In envisioning a digital sociology of musical memes, then, I am imitating Miller and Horst’s (2012) prospectus for ‘digital anthropology’ – that is I am imitating the desire and belief at the heart of that phrase, a desire and belief that digital anthropology should be dialectical. The so-called problem of the one and the many that Tarde and Durkheim wrestled with is still with us and could even be imagined as the binary code of noughts and ones of which the (anti)social web consists. But to put it in less figurative terms, I want to suggest that a digital sociology of musical memes might involve a dialectical oscillation between Tarde on the one hand and more Durkheimian thinkers such as Siegfried Kracauer (1925, 1927) on the other.

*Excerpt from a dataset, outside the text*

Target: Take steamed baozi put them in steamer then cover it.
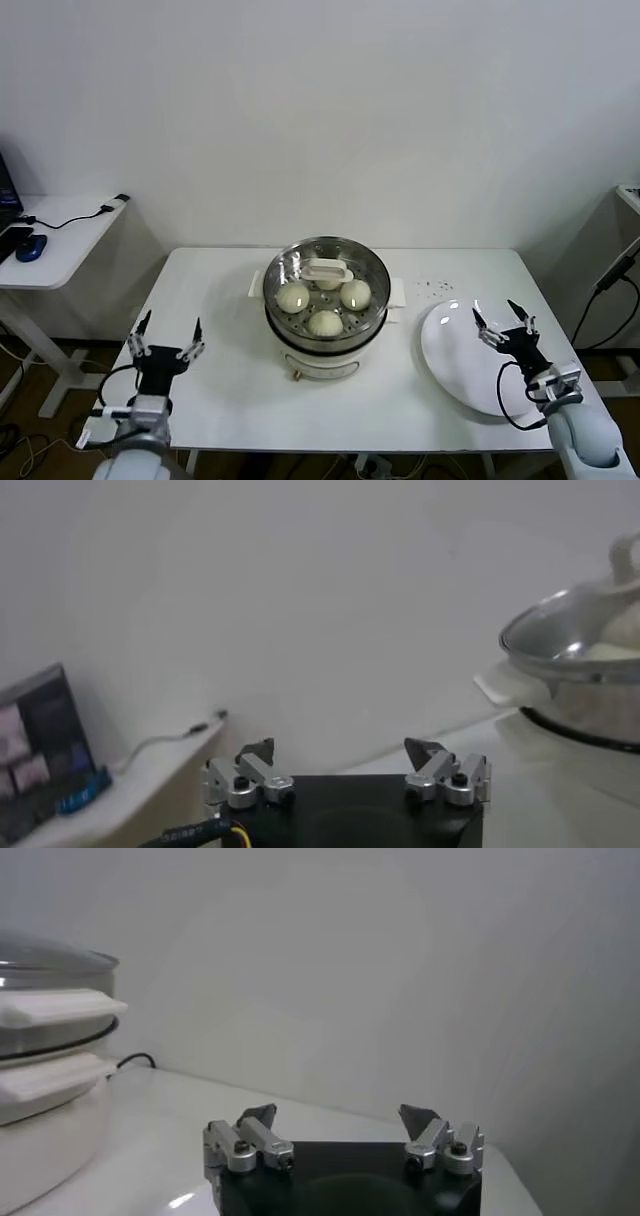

But having arrived at what would seem like a natural closing remark it should be noted that there is another lingering issue that haunts this entire blog post: the ontological status of music as a meme. What, exactly, is musical about musical memes – what do we or should we mean by this term? Are musical memes somehow different to other kinds of memes? There is a very real danger of musical exceptionalism here and of privileging sound in a manner that resurrects the audiovisual litany (see Schrimshaw 2015; Sterne 2003). But there is also an exciting opportunity to reconsider orthodox ideas about music when developing the aforementioned digital sociology. Conceptualised as a meme in Shifman’s updated sense of the term, it could be argued that in the age of the (anti)social web, music’s power lies not in its ineffability or even in its affectivity, but rather in its entanglements with explicit ideas, meanings, and worldviews. From this perspective, musical memes are a means with which to imitate and reconfigure beliefs and desires (the substance of social life) and therefore necessitate media literacy. Thus musical memes might be said to resemble people and their social relationality rather than genes.